Cerca de 50.000 pessoas cruzaram ilegalmente a fronteira do território espanhol Ceuta a partir do Marrocos.
As mortes confirmadas até o momento foram causadas por afogamento ou pisoteamento no momento em que as pessoas tentavam escalar o quebra-mar que sustenta a cerca da fronteira.
Na 6ª feira (31.jul.2026), o ministro das Relações Exteriores da Espanha, José Manuel Albares, publicou em seu perfil no X que praticamente todos os invasores já deixaram Ceuta.
Entenda o caso
Ceuta representa, para milhares de marroquinos, algo que vai além de um enclave espanhol no norte da África: é uma porta de entrada para a Espanha e, consequentemente, para a União Europeia. Esse raciocínio está no centro da crise migratória que eclodiu na última semana, quando milhares de pessoas nadaram até o território espanhol.
- Ceuta – é uma cidade autônoma espanhola de 18,5 km² e 83.000 habitantes;
- travessia a nado – o principal ponto é pelo quebra-mar da praia de Tarajal; existem alguns trajetos que podem ser feitos, que vão de 200 metros até 5 km (quando se parte de praias marroquinas mais distantes para tentar evitar patrulhas marítimas);
- imigrantes em Ceuta – o governo espanhol diz que cerca de 50.000 pessoas entraram no enclave nos últimos dias; 48.000 já retornaram;
- estopim – a travessia foi motivada por uma decisão do Supremo da Espanha, que limitou deportações de imigrantes que chegam pelo mar.
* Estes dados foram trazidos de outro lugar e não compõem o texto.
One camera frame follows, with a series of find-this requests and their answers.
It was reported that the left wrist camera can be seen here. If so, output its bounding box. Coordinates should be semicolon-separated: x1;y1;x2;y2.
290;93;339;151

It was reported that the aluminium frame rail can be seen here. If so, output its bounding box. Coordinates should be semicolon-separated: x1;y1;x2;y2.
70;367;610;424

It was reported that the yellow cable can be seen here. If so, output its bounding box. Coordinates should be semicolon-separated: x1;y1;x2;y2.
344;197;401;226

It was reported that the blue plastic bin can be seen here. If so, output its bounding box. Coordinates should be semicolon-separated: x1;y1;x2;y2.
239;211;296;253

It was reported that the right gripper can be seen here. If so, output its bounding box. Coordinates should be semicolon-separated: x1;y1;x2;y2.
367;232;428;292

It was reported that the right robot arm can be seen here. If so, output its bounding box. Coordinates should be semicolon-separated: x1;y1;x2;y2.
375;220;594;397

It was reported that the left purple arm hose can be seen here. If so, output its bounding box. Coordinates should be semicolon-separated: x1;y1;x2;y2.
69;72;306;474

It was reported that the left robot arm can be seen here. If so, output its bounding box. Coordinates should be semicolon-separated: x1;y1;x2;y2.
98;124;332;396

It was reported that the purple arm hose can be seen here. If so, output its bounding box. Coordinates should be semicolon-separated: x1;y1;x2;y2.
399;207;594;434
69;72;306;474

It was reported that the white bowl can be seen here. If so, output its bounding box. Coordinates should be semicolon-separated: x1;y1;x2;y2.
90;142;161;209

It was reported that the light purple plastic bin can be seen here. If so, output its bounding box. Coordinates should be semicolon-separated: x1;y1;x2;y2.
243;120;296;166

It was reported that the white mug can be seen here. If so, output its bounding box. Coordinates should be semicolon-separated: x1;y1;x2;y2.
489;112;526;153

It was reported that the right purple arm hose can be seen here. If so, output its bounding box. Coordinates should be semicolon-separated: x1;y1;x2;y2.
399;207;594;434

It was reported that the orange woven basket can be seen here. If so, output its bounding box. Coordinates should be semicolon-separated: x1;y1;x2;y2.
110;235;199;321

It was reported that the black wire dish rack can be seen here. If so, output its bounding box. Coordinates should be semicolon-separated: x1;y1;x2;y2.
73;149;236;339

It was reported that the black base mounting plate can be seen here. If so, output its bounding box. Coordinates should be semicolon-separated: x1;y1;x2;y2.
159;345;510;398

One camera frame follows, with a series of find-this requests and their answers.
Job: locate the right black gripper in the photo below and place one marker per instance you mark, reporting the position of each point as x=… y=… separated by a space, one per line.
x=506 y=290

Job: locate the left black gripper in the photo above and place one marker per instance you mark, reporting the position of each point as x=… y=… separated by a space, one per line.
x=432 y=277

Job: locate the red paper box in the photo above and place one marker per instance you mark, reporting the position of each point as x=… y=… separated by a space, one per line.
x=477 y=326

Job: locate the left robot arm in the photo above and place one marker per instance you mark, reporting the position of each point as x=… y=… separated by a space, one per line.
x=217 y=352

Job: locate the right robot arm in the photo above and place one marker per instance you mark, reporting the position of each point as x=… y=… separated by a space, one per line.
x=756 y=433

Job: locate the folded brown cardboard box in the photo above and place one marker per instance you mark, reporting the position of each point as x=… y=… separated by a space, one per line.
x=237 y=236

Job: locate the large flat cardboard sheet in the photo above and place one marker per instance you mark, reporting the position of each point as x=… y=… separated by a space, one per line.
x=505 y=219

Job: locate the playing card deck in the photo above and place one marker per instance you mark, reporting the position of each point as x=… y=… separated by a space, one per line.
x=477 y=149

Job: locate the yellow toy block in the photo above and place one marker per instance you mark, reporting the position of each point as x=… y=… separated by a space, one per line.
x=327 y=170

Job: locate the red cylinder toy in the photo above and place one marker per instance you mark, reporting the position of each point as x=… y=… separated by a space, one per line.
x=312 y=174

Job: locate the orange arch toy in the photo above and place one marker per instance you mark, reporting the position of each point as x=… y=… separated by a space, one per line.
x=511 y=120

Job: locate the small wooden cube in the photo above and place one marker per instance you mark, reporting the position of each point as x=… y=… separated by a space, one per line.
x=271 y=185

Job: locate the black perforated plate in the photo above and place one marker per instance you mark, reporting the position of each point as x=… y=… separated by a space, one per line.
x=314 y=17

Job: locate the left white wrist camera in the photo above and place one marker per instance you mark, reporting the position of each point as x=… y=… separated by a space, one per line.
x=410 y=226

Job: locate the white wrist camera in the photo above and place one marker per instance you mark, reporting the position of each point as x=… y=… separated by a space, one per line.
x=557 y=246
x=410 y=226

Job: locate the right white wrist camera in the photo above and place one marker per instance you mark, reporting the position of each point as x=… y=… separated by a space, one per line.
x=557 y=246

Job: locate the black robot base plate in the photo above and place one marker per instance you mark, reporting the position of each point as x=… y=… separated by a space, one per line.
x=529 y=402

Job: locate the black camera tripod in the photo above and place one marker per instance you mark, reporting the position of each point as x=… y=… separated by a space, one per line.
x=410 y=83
Na prática, a chegada a Ceuta não garante ao imigrante o direito de circular pela União Europeia. A cidade autônoma não faz parte do espaço Schengen –conjunto de países europeus que aboliram os controles nas suas fronteiras internas para permitir a livre circulação de pessoas.
Em 8 de julho, o Supremo espanhol determinou que os imigrantes que chegam por mar não podem ser deportados sumariamente, como se dá com aqueles que atravessam a fronteira por terra ou por via aérea. Ou seja, eles conseguem ficar no enclave tempo suficiente para entrar com um pedido de asilo e regularização.
Em nota (íntegra, em espanhol – PDF – 39 kB), a Corte explicou a decisão dizendo que “alguém que entra a nado não cruza uma barreira de fronteira”.
É por isso que os milhares de imigrantes que deixaram o Marrocos na última semana entraram em Ceuta a nado.